You can try making the web view background transparent, It will nullify HTML's background colour
webView.setBackgroundColor(Color.TRANSPARENT);
webView.setLayerType(WebView.LAYER_TYPE_SOFTWARE, null);
Make sure to call this when the URL page is loaded.
If it does not override your custom CSS/HTML background, then You can use Webview's feature of Javascript injection, In this when a Webview is loaded, You can manipulate its properties like removing a button with a particular id, changing background colour etc..
Check below link for your use case.
https://mobikul.com/android-inject-javascript-into-webview/
https://medium.com/@filipe.batista/inject-javascript-into-webview-2b702a2a029f
https://medium.com/appunite-edu-collection/webview-with-injected-js-script-13eb1e0257c9
Answers for your query in comment box, could not answer due to char limit in commments.
1.1) If you don't want to completely remove the background-> Suppose there is any HTML colour background suppose #FF0000, and you want to make it little transparent, You can fetch the colour, increase transparency of this colour for example (#ABFF0000), set it again to the HTML background.

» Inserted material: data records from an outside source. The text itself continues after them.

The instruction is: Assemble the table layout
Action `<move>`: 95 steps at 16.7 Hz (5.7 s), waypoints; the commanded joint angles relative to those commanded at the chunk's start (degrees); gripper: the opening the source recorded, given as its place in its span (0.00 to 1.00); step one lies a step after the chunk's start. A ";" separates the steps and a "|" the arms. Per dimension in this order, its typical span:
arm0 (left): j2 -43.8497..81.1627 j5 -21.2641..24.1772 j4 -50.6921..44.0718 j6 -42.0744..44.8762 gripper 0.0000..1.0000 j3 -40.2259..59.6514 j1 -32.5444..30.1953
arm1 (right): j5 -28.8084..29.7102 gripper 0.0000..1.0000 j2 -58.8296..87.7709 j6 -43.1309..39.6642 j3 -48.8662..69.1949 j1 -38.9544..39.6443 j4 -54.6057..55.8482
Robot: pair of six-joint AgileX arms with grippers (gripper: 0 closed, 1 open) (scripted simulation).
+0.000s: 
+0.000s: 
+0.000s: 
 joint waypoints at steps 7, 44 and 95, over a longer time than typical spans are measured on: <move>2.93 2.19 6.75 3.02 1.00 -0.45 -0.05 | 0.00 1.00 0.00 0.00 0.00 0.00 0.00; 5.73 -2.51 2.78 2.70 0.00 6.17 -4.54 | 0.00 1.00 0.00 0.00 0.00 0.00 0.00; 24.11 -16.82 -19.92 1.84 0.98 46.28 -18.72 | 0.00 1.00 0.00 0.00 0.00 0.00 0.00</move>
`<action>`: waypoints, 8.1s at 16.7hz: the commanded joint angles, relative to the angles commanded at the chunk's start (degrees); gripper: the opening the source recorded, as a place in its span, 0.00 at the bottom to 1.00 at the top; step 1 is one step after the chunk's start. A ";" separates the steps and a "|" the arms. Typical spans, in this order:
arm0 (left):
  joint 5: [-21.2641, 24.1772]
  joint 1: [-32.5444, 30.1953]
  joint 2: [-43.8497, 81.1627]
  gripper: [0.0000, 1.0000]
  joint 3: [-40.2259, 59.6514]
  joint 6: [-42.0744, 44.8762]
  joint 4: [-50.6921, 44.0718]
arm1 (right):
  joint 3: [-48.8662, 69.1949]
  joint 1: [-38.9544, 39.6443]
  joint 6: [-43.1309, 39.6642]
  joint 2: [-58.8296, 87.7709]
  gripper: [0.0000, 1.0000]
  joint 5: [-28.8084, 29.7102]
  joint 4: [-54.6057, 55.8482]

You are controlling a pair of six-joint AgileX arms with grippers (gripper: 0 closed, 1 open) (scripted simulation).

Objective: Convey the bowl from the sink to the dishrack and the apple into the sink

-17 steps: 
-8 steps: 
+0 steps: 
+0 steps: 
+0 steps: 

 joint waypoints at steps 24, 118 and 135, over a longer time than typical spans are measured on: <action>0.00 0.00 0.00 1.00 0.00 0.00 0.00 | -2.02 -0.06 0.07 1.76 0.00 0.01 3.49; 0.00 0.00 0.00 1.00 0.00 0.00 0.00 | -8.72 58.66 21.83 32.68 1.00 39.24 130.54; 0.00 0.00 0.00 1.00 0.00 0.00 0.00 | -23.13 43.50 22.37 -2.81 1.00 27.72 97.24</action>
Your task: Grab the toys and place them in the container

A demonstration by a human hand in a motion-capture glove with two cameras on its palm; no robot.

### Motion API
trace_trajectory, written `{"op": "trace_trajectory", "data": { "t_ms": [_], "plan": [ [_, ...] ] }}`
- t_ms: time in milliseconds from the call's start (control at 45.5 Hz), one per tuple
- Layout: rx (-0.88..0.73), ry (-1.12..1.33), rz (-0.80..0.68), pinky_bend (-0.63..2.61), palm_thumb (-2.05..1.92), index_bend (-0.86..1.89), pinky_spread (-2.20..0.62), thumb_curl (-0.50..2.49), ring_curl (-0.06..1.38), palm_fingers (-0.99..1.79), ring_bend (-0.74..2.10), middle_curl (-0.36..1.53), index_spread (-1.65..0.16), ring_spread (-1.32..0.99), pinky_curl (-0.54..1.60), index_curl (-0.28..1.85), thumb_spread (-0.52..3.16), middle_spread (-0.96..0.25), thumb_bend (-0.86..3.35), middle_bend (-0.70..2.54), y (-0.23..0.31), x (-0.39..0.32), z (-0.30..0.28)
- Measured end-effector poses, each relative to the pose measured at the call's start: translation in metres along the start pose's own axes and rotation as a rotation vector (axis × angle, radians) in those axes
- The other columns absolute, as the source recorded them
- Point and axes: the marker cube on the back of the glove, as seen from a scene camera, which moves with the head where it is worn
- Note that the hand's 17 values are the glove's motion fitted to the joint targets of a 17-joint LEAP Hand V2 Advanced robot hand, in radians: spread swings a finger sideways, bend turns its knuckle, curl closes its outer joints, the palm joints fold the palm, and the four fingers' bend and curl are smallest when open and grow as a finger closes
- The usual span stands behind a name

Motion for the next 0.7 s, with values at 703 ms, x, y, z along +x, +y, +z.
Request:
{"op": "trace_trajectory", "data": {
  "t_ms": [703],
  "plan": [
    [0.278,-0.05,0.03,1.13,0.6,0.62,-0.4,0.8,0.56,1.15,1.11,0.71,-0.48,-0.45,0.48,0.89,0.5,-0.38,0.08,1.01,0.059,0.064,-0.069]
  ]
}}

1.2) If you have an image as background in HTML, and you don't want to completely remove it, then you will have to fetch its URL, download it, process it to make it little transparent, then set it again locally in Webview HTML as background, but this will be too much memory taking, there is one more solution As I have mentioned earlier to make the whole Webview a little transparent, but it will make everything transparent every UI element, like text and etc.
2) Yes this is a trade-off of this approach, we are manipulating already loaded HTML page in the Webview, but considering nowadays, A large number of users have already moved to powerful devices, It will not impact the audience.